Data extracted from a collection:
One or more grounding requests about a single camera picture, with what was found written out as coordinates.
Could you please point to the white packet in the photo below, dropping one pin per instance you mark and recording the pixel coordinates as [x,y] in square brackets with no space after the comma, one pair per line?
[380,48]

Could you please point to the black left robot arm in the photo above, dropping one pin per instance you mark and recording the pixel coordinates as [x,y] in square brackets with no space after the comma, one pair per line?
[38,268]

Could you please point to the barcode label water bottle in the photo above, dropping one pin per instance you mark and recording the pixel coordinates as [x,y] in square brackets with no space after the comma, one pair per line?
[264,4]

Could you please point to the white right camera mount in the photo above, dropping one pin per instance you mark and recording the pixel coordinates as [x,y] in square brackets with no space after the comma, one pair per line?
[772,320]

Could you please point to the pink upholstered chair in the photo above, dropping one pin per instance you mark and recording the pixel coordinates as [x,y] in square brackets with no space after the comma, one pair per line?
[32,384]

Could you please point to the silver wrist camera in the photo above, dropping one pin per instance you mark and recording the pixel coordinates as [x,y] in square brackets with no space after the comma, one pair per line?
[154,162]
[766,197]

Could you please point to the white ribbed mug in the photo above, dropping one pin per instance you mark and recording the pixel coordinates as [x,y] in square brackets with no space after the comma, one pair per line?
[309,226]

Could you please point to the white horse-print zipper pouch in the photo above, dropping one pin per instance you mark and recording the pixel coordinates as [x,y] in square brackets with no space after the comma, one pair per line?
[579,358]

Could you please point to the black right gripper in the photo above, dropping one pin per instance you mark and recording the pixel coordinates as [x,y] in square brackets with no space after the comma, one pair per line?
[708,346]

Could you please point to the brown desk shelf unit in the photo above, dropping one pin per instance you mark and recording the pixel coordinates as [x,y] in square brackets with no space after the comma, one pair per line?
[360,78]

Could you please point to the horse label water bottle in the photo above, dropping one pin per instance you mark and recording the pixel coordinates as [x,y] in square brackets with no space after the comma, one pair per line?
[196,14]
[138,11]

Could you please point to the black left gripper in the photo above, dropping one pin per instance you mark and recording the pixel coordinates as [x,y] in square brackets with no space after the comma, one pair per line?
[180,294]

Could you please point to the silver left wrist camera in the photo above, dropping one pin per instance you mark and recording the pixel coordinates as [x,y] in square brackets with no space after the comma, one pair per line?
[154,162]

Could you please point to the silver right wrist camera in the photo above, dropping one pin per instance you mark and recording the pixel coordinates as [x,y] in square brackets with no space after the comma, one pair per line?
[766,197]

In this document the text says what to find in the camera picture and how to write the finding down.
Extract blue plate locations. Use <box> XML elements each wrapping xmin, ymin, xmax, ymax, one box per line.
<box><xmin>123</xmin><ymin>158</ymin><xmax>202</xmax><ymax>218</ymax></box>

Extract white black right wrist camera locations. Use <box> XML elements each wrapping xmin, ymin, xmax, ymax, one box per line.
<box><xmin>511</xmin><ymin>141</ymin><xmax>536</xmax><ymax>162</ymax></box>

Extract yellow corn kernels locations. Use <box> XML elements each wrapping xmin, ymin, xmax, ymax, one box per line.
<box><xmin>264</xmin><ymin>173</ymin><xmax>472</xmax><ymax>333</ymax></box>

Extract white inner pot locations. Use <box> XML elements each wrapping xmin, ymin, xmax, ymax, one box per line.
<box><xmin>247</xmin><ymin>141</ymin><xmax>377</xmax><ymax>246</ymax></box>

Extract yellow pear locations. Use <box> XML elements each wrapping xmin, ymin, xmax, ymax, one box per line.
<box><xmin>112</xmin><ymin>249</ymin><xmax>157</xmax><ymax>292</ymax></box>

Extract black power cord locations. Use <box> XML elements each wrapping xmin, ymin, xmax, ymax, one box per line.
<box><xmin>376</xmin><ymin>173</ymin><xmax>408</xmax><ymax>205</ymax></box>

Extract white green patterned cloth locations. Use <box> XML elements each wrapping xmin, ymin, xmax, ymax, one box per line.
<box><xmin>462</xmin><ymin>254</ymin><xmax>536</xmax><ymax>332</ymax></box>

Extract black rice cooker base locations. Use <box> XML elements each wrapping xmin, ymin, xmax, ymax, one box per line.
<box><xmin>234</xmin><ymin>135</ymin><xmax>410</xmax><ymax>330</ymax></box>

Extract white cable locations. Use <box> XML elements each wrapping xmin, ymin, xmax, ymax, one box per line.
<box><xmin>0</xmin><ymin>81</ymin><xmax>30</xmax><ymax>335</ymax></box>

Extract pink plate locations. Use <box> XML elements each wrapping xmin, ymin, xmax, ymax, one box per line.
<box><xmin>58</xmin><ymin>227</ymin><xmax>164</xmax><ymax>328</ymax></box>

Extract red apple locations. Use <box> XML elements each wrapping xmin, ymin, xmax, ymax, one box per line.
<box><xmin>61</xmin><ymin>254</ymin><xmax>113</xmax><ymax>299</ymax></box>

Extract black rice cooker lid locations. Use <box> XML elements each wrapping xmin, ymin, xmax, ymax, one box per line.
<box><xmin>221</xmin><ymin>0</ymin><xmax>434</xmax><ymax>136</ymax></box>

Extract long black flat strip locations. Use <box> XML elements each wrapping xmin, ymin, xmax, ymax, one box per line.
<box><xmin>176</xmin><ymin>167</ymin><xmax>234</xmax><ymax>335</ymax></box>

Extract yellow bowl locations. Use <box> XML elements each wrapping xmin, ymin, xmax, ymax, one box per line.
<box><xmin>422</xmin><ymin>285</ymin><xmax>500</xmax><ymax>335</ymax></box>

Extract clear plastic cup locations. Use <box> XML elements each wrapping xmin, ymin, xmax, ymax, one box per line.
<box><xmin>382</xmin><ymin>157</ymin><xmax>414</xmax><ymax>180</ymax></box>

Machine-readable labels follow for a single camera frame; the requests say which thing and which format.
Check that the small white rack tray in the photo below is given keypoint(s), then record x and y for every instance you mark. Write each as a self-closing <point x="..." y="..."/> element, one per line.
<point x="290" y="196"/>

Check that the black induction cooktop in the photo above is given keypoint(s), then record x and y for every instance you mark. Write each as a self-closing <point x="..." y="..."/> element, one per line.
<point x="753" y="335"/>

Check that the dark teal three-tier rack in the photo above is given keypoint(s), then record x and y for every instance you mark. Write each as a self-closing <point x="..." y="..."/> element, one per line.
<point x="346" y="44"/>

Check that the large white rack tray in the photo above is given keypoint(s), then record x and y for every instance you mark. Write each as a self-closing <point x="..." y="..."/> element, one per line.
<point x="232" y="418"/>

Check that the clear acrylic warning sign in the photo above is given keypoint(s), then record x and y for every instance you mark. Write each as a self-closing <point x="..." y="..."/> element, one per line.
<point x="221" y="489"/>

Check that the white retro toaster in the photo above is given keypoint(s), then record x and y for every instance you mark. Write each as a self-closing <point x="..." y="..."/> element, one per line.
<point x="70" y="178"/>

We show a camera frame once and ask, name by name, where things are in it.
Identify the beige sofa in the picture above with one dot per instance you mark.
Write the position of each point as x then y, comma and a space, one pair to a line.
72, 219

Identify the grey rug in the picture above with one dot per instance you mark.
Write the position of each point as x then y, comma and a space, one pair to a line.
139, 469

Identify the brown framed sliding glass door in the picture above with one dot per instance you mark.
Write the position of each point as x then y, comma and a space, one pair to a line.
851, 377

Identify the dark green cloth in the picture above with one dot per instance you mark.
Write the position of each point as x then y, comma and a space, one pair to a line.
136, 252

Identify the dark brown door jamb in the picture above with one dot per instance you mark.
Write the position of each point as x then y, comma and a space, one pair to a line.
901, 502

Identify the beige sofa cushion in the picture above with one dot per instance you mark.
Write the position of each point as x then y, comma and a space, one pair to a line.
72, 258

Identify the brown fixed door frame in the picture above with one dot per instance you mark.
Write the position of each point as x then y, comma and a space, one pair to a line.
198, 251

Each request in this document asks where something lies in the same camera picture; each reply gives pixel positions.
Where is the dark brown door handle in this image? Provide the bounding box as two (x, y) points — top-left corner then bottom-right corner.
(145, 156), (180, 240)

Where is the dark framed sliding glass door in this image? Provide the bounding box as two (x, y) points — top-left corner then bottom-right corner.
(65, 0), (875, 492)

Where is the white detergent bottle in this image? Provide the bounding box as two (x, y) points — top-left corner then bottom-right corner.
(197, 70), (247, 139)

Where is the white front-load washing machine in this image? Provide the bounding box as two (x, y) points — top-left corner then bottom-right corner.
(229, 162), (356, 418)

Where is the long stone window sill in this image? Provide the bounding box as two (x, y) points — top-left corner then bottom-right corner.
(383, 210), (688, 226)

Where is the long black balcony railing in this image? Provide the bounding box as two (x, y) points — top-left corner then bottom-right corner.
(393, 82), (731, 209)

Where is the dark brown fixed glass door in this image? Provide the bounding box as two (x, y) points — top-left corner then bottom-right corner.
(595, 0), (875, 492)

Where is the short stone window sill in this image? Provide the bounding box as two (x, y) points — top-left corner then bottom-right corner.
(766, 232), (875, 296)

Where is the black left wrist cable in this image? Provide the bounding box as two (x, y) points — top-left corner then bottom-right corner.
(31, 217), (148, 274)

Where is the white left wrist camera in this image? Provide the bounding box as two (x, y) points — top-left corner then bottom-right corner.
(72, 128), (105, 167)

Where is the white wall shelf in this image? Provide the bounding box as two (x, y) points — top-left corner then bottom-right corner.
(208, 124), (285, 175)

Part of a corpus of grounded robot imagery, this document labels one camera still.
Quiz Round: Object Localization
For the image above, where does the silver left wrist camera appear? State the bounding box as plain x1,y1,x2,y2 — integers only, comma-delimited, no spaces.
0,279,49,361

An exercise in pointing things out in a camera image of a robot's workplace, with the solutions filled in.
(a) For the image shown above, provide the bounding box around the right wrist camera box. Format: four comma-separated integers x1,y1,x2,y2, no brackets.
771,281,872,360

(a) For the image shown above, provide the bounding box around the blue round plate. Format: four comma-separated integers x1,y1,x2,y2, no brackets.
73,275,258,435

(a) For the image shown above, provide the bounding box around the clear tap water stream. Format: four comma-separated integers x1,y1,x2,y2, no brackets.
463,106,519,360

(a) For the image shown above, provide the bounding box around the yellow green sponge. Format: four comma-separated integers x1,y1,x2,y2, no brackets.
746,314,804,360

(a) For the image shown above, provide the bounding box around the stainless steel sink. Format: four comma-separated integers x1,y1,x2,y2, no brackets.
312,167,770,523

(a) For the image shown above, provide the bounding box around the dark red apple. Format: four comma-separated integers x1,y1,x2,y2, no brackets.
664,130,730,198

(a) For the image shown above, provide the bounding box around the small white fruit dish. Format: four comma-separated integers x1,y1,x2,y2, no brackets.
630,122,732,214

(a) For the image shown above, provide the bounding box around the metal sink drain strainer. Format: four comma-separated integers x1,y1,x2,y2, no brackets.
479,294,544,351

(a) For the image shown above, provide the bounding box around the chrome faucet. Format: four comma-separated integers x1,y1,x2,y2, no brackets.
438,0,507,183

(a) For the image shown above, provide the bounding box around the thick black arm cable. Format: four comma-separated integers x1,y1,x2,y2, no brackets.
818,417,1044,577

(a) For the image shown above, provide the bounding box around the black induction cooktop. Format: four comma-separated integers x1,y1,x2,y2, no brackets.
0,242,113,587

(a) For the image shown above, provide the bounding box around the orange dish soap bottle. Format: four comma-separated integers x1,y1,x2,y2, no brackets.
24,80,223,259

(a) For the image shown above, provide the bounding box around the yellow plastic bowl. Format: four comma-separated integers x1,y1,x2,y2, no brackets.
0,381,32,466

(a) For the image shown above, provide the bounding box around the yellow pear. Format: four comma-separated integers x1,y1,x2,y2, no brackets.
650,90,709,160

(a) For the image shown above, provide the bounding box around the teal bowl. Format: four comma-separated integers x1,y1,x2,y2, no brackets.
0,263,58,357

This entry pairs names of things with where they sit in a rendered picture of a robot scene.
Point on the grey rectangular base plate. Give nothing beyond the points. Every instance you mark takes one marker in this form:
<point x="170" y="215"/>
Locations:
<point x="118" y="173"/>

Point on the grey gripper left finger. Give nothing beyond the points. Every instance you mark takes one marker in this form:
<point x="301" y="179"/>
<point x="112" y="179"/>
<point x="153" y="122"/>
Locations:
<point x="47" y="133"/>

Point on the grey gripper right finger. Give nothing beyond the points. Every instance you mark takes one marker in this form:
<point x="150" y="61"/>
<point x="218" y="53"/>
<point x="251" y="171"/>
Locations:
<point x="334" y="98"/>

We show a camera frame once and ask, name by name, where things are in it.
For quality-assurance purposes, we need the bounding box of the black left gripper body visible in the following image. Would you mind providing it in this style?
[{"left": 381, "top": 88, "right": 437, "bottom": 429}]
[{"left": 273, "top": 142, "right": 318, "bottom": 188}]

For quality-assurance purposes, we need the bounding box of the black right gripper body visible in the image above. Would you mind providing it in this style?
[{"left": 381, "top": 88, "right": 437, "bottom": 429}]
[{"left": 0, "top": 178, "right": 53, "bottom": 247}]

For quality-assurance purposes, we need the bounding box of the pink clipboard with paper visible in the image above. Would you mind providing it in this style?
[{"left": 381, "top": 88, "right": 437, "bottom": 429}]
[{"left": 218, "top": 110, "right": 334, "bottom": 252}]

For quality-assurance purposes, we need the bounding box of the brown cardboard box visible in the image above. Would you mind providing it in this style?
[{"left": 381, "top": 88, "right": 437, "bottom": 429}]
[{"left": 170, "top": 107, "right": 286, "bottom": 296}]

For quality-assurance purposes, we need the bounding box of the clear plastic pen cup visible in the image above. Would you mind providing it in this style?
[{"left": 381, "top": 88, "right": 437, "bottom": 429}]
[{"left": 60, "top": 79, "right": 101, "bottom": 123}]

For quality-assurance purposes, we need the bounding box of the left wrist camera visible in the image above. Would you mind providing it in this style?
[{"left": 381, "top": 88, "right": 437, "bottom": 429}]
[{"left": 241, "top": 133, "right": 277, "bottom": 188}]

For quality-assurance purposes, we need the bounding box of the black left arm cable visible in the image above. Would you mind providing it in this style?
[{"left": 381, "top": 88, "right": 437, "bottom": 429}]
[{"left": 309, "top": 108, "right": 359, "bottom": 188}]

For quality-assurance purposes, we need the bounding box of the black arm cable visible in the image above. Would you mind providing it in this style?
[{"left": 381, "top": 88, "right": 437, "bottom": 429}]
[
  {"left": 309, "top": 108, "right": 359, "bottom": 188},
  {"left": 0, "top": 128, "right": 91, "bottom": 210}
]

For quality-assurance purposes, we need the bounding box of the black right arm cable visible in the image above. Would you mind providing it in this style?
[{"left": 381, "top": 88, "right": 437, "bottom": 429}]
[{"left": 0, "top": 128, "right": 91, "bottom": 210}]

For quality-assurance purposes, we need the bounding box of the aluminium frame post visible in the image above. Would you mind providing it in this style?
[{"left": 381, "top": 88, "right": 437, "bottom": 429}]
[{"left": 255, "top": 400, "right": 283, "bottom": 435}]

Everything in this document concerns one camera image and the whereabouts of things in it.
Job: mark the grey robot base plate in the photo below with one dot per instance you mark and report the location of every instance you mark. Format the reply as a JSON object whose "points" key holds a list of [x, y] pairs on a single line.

> [WORK REQUIRED] Take each line above that holds the string "labels" and copy it.

> [EXPECTED OUTPUT]
Machine-readable labels follow for a single camera frame; the requests say which thing and which format.
Part of a corpus of grounded robot imagery, this document labels one camera still.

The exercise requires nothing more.